Sister Mary Ellen Kerrigan entered the Maryknoll sisters in 1958 from Leadville, CO, after receiving her RN from St. Joseph’s Hospital in Denver. Following her first Profession, she served on the nursing staff at Maryknoll for three years and was assigned to Taiwan in 1965.
After two years of Mandarin language study, she worked as a clinic nurse in Wu She until 1969 when she did nursing in Taiwan University Hospital in Taipei.
Returning to the States in 1971, she completed undergraduate studies at Mary Rogers College at Maryknoll, a B.S. in nursing at Russell Sage College, Troy, NY, and her Masters in nursing from New York University of Education in 1976.

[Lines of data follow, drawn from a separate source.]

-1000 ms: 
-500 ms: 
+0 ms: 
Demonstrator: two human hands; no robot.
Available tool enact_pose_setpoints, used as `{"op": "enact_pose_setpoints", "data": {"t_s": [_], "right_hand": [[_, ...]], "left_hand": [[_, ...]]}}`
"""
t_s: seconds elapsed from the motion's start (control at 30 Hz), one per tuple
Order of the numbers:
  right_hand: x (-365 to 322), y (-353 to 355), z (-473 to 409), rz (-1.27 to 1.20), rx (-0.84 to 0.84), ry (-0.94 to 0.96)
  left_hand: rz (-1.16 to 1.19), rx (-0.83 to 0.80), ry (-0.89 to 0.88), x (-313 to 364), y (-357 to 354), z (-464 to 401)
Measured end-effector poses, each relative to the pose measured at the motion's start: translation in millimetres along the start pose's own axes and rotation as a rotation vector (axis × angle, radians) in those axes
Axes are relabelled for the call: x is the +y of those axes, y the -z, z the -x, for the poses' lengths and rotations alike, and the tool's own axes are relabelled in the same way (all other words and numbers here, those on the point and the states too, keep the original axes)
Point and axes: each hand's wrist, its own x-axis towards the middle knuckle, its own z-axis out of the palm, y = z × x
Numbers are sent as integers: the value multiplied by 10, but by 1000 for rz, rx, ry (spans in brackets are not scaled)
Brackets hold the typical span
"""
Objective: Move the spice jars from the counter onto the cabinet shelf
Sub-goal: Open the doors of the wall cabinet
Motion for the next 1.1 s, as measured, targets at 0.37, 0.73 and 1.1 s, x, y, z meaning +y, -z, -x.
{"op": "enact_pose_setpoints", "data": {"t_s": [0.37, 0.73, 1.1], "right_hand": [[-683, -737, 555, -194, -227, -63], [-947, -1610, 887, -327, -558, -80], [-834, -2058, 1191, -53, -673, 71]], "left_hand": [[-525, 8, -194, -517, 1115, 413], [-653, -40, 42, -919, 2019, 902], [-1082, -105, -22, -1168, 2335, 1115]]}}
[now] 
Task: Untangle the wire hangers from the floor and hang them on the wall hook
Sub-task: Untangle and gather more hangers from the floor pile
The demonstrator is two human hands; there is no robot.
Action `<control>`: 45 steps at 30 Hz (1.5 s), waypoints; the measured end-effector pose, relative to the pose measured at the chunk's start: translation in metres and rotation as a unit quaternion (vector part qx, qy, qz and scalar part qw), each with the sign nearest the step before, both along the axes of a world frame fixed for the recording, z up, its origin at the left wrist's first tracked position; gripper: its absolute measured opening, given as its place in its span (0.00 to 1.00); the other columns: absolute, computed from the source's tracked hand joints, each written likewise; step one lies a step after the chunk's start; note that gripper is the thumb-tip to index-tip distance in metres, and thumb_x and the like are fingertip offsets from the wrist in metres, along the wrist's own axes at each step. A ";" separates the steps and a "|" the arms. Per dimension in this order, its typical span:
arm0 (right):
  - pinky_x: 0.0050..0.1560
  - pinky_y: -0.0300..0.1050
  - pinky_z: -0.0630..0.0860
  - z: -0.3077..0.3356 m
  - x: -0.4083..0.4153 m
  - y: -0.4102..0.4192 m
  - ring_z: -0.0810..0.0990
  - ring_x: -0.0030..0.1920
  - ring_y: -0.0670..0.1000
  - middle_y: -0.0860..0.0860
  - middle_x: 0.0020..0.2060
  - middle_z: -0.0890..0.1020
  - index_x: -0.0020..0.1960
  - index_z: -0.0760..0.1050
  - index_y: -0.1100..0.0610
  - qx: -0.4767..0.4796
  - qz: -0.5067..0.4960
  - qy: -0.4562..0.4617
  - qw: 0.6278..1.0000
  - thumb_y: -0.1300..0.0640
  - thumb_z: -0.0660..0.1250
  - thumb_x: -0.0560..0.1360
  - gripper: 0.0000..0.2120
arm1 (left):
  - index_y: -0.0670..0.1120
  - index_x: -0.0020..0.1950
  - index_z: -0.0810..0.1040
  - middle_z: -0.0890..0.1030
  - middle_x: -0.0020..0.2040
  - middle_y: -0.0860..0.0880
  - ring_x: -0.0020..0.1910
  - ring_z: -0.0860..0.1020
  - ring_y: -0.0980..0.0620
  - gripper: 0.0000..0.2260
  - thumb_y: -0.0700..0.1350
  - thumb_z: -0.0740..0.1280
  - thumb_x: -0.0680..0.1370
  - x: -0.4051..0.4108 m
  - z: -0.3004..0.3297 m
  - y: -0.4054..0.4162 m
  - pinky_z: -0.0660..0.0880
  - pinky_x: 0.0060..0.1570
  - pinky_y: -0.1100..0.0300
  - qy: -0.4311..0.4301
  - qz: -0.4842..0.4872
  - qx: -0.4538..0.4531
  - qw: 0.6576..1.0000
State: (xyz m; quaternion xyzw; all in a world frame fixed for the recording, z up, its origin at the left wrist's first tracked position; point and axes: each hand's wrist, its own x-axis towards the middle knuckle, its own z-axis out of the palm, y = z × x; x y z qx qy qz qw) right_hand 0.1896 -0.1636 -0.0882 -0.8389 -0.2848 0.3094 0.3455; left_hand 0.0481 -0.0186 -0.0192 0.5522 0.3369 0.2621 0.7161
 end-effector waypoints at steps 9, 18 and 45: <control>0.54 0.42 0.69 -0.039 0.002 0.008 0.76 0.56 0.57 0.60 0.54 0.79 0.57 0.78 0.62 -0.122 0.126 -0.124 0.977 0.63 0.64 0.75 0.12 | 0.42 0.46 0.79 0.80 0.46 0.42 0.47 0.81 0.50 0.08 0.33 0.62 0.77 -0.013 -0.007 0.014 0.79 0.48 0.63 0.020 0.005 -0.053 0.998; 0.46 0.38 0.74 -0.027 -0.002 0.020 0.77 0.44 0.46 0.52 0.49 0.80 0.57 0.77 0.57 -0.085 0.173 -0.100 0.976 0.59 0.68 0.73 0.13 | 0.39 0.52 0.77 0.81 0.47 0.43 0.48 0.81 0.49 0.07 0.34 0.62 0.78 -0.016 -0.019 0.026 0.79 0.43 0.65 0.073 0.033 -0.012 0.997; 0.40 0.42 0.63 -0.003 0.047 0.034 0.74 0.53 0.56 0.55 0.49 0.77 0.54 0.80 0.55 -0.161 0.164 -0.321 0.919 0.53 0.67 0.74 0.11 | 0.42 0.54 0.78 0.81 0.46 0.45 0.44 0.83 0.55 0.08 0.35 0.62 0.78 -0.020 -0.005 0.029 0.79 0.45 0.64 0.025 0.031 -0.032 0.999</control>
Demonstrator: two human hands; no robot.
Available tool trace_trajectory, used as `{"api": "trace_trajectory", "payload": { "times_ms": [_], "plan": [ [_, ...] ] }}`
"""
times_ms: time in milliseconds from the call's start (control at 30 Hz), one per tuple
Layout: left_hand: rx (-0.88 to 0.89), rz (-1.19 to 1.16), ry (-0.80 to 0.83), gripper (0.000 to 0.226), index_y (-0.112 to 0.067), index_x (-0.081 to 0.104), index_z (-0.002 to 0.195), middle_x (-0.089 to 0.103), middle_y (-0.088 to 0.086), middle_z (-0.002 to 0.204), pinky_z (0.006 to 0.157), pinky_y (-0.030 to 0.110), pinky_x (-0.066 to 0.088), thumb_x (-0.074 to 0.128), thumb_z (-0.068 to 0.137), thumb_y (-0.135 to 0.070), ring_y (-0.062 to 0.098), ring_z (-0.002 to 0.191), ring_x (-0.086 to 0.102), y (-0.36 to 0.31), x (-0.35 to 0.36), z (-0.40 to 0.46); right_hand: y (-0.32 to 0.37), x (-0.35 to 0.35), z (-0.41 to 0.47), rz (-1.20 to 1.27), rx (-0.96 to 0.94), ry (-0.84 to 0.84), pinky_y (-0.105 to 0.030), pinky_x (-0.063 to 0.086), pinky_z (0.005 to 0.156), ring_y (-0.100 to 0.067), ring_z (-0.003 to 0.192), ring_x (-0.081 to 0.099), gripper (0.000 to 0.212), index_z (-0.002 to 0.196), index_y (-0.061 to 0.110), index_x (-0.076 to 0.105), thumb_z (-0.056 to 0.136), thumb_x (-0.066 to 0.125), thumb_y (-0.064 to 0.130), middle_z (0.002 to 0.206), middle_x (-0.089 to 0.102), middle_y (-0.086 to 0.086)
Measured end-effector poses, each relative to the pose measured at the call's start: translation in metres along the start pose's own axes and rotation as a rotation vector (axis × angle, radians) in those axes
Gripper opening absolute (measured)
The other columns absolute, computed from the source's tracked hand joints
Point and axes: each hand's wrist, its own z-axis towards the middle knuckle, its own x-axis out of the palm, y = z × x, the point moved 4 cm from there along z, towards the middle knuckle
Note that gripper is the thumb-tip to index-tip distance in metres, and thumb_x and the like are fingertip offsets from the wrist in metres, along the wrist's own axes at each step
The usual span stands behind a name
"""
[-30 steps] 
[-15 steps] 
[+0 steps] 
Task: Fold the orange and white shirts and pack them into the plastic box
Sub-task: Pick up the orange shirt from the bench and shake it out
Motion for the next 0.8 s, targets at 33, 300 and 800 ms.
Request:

After these studies, Sister Mary Ellen returned to Taiwan to work as Nursing Supervisor in the 120-bed St. Joseph’s Hospital in Kaohsiung in the south. After six years, she decided to leave this work in the capable hands of trained Taiwanese nurses.
In 1983, she studied the Taiwanese language in Taichung and then joined a team of three doing pastoral ministry in the Chunan parish. She immersed herself in the language and the many opportunities she had to learn more about the life of the people outside the hospital situation. Sister Mary Ellen deeply appreciated the mutual evangelization in this pastoral ministry. As she grew in her appreciation of the people, she discovered that “the importance of personal relationships rather than the importance of work has affected the way I approach life.”
Called by the congregation to serve in vocation ministry on the admissions team at Maryknoll, NY, in 1987, she had the opportunity to share how she saw God working in her life in mission.
In 1991, after taking courses on HIV/AIDS and the care of those infected and affected by this infection, she went back to Taiwan. IN 1992, she returned to the National Taiwan University Hospital in Taipei to try to help the nurses and doctors there. Many of them were very afraid and knew little about the prevention of HIV infection and the care of people with AIDS. As true then as it is now, compassion was sorely needed in the care of patients and family members who suffered greatly because of their fears and the stigma that accompanies HIV/AIDS. IN 2007, Sister Mary Ellen is still involved as a volunteer with the nursing department at this same hospital striving to help nurses, doctors, patients and family members – anyone who has been infected or affect5ed by HIV/AIDS. Although there has been a marked improvement in the care of people with HIV/AIDS in Taiwan, there is still much to be done because stigma continues to plague people with HIV/AIDS and those who care for them.
In 1994, Sister Mary Ellen was invited to go to the Taipei Prison in Taoyuan to help answer questions of prisoners living with HIV/AIDS. Before long, it became obvious that, besides learning about HIV/AIDS, their coming together accomplished even more – relationships were formed and soon they were meeting together weekly. This was how this particular ministry for prisoners living with HIV/AIDS began.